Isso porque mesmo pessoas magras podem ter excesso de gordura visceral. Chamada "gordura magra" ou "TOFI" (magro por fora, gordo por dentro), pode acontecer quando uma pessoa se exercita mas tem uma dieta pobre e para certos grupos étnicos. Os asiáticos, por exemplo, têm mais gordura visceral do que os negros, brancos ou hispânicos.

Gordura visceral "mais fácil de perder"

Há boas notícias: a gordura visceral responde bem à dieta e ao exercício, diz Raji. "É mais fácil perder gordura visceral com dieta e exercício do que perder gordura subcutânea porque a gordura visceral é mais facilmente metabolizada e queimada."

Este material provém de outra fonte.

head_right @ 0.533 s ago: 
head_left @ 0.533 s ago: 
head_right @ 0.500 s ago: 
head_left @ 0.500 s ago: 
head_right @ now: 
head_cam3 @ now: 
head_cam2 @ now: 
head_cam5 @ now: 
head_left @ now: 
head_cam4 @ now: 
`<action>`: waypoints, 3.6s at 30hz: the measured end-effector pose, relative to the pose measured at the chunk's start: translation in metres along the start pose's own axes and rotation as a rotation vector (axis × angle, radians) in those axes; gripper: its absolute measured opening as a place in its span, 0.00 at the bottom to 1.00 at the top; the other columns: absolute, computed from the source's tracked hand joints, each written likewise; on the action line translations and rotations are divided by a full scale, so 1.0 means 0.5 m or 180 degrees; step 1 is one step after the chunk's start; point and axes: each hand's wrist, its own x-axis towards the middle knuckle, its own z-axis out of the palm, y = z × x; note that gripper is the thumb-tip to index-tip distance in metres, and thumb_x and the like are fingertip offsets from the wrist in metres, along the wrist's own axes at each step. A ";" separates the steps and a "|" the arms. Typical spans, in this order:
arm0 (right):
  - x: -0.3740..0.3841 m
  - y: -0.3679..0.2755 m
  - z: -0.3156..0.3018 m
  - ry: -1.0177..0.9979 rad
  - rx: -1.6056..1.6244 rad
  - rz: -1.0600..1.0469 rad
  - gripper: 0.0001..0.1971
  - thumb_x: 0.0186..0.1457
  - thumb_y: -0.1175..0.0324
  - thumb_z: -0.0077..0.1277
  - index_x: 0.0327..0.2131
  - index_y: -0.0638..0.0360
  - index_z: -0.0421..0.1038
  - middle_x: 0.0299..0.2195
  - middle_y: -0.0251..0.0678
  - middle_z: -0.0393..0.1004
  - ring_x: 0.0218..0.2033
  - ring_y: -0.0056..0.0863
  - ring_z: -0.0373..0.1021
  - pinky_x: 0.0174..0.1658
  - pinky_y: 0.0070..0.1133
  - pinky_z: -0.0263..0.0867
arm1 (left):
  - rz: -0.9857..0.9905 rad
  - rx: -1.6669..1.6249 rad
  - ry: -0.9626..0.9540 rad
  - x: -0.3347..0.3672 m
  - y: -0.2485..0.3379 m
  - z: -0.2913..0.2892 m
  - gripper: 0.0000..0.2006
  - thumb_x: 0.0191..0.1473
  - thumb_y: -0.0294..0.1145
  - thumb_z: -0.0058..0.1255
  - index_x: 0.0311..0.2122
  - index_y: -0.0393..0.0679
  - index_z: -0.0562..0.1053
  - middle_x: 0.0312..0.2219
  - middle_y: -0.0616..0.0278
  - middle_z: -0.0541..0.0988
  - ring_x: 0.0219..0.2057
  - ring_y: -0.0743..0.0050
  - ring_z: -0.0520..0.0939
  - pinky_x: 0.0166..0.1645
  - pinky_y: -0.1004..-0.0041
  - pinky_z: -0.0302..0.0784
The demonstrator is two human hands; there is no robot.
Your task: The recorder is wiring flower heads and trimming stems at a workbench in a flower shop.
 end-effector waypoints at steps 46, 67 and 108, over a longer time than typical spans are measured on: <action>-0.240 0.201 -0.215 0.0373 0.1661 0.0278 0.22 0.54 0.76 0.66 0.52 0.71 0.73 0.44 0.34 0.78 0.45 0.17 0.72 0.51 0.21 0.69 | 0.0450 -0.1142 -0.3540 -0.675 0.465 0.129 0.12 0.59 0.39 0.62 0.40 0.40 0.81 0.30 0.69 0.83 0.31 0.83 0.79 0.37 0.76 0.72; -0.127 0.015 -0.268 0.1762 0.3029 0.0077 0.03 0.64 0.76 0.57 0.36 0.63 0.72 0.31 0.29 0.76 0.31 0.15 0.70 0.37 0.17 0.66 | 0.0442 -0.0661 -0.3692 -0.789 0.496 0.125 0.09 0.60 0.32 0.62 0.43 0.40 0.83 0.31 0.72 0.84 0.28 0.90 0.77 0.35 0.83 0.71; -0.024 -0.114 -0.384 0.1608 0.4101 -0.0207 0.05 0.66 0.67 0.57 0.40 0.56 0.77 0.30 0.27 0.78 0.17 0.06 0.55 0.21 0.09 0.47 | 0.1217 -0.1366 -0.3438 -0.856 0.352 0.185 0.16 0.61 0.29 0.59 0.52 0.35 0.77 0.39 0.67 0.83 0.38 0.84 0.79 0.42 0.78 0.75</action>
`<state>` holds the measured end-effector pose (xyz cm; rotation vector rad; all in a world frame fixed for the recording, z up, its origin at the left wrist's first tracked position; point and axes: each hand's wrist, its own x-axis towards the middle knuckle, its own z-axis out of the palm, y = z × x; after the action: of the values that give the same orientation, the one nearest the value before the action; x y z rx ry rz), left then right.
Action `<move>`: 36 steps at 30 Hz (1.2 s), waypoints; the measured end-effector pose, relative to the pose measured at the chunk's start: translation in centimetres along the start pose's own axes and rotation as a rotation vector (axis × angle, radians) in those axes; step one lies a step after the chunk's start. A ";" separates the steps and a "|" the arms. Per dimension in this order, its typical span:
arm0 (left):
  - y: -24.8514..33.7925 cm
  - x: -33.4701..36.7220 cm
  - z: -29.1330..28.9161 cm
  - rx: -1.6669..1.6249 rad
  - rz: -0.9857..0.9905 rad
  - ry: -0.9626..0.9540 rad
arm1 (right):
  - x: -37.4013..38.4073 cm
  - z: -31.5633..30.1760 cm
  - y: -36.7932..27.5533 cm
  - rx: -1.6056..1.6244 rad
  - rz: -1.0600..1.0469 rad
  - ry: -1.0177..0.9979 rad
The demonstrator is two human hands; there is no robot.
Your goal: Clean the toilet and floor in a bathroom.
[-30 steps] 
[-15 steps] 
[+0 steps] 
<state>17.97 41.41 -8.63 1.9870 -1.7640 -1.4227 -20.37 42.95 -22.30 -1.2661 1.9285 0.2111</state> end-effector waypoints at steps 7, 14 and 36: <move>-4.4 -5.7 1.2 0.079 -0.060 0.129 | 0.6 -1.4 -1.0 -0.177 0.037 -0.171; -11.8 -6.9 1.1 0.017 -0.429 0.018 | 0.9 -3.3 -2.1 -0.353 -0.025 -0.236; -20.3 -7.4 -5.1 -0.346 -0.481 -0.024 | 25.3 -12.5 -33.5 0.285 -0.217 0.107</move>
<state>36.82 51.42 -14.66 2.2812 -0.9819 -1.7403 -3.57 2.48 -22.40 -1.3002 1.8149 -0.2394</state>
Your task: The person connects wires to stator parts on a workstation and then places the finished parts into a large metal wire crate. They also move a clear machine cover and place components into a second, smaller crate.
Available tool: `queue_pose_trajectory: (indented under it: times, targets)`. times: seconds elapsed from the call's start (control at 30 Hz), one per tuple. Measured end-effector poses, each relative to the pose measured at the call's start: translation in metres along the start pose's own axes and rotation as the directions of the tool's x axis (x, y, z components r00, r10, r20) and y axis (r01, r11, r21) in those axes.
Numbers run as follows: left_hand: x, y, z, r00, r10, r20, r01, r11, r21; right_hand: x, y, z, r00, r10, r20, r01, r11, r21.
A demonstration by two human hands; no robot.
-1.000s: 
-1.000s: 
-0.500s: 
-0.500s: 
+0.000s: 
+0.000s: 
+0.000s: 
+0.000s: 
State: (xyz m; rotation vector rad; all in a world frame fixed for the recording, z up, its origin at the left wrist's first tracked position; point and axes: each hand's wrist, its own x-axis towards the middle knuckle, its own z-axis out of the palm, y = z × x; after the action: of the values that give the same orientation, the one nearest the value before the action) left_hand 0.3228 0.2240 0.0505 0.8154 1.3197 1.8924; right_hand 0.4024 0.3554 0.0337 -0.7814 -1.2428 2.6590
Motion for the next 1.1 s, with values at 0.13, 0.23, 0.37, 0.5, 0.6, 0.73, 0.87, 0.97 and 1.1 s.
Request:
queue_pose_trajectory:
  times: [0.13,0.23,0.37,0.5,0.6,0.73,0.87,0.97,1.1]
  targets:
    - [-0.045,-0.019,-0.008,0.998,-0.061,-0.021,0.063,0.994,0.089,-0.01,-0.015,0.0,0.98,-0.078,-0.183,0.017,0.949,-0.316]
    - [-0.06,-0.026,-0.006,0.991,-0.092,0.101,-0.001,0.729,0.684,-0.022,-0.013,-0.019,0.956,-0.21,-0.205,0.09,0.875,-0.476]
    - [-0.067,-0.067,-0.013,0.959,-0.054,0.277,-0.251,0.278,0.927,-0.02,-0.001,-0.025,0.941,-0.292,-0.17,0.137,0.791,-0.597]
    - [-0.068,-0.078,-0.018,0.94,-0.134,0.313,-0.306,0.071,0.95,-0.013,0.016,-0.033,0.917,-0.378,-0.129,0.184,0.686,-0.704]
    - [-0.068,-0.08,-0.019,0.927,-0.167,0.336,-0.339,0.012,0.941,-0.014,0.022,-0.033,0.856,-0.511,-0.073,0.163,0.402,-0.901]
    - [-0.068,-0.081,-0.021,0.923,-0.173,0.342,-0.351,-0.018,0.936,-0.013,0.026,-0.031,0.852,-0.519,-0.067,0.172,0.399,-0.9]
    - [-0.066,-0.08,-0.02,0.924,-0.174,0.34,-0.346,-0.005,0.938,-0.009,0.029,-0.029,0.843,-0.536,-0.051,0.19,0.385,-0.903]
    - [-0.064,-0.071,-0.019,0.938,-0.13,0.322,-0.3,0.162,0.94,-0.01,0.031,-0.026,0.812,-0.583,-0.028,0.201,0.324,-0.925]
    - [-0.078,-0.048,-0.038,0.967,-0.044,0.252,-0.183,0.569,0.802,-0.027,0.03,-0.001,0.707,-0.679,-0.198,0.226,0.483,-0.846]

Há várias coisas que podem ser feitas para combater a gordura corporal, tanto do ponto de vista do exercício como da nutrição, afirma Isaacson.

"Faça uma dieta saudável e exercite-se regularmente, o que deve incluir treino de força muscular algumas vezes por semana, juntamente com exercícios cardiovasculares menos intensos para queimar gordura durante 45 a 60 minutos, várias vezes por semana."

Mais dicas: eliminar ou reduzir os alimentos ultraprocessados, reduzir o tamanho das porções, substituir as bebidas açucaradas por água, limitar as carnes processadas e reduzir a carne e os produtos lácteos com elevado teor de gordura, como o queijo e a manteiga, que estão repletos de gorduras saturadas, sugerem outros especialistas.

Cuidado também com o consumo de álcool: de acordo com a Mayo Clinic, não é só a cerveja que provoca a "barriga de cerveja". O consumo de álcool de qualquer tipo aumenta a cintura.

Tenha também atenção ao seu sono. Milhões de americanos são privados de sono diariamente, mas estudos revelaram que as pessoas que dormem menos de seis horas por dia têm níveis mais elevados de amiloide no cérebro.